*** TASK MATERIAL ***
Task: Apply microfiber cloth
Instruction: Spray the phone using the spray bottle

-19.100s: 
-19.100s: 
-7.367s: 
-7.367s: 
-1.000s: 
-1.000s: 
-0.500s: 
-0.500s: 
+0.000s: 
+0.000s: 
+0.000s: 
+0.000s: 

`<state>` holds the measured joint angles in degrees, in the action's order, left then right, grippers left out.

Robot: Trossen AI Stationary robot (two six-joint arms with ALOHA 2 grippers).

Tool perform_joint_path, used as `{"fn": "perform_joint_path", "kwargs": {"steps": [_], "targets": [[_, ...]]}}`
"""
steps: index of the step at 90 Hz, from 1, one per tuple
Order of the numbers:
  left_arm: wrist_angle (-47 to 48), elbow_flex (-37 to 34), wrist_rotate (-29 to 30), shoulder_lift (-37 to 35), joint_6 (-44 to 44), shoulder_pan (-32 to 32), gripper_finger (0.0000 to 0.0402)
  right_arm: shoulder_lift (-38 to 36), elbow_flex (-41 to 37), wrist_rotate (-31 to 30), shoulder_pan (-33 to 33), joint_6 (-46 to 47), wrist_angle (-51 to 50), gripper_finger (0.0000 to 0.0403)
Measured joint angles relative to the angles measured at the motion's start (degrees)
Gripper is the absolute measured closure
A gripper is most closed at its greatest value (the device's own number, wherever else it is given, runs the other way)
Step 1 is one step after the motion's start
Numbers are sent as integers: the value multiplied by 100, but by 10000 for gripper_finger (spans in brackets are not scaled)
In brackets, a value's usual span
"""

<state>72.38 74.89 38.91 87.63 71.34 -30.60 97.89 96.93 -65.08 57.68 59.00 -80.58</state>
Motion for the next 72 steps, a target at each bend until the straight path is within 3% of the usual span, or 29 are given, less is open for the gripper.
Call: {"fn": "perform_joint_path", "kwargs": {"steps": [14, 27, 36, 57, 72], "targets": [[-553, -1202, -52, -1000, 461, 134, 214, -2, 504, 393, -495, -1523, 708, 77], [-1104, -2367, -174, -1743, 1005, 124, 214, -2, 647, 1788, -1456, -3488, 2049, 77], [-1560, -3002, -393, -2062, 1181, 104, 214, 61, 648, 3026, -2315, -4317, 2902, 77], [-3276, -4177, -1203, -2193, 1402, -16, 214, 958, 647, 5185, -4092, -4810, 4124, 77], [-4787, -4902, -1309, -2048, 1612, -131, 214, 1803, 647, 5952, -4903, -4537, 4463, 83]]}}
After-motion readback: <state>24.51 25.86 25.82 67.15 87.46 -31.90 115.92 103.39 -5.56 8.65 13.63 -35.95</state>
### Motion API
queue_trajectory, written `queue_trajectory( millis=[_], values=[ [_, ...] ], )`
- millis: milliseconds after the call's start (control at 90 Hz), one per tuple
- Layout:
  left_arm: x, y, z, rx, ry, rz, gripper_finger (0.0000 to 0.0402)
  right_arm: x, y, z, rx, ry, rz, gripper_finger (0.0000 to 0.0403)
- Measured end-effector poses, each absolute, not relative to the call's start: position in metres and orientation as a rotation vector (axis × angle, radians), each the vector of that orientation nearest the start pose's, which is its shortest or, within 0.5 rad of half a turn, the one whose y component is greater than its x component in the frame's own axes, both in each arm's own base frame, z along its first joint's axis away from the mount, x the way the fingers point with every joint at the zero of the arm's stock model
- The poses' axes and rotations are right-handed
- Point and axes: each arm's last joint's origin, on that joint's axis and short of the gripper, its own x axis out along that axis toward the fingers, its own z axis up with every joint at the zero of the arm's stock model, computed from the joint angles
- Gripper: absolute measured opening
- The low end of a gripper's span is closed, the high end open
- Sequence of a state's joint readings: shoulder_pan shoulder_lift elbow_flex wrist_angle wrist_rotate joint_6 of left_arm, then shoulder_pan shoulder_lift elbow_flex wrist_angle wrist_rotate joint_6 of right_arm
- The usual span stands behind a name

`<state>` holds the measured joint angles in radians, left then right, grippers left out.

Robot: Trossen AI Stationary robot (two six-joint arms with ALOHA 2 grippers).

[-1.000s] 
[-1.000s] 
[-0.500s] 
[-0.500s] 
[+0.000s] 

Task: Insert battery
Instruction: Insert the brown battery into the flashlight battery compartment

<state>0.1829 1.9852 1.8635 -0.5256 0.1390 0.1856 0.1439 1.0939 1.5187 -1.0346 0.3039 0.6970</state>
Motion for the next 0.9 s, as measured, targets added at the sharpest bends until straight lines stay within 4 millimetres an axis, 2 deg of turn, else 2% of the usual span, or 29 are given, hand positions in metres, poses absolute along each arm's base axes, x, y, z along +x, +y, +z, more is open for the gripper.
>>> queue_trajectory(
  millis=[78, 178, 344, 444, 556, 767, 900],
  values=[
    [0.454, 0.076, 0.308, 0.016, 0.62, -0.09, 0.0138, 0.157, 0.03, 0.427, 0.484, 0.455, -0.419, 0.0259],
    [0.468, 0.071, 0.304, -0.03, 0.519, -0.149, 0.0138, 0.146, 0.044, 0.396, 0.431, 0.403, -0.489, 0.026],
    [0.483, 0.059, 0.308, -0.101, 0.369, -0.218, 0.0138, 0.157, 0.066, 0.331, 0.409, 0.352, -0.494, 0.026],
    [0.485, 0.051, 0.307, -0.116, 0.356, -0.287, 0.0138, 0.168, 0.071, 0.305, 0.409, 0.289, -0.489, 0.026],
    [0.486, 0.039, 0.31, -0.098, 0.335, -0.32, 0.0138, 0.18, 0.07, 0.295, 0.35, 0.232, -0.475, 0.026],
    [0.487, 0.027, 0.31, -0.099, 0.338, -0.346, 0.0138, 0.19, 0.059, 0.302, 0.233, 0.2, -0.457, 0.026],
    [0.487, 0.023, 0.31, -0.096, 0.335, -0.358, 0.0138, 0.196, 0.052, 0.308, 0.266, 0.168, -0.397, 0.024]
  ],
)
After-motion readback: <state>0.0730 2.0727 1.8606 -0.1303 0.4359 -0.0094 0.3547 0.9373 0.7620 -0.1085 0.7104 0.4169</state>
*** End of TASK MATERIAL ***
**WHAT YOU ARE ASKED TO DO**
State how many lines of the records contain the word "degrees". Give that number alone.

**EXERCISE RESPONSE**
2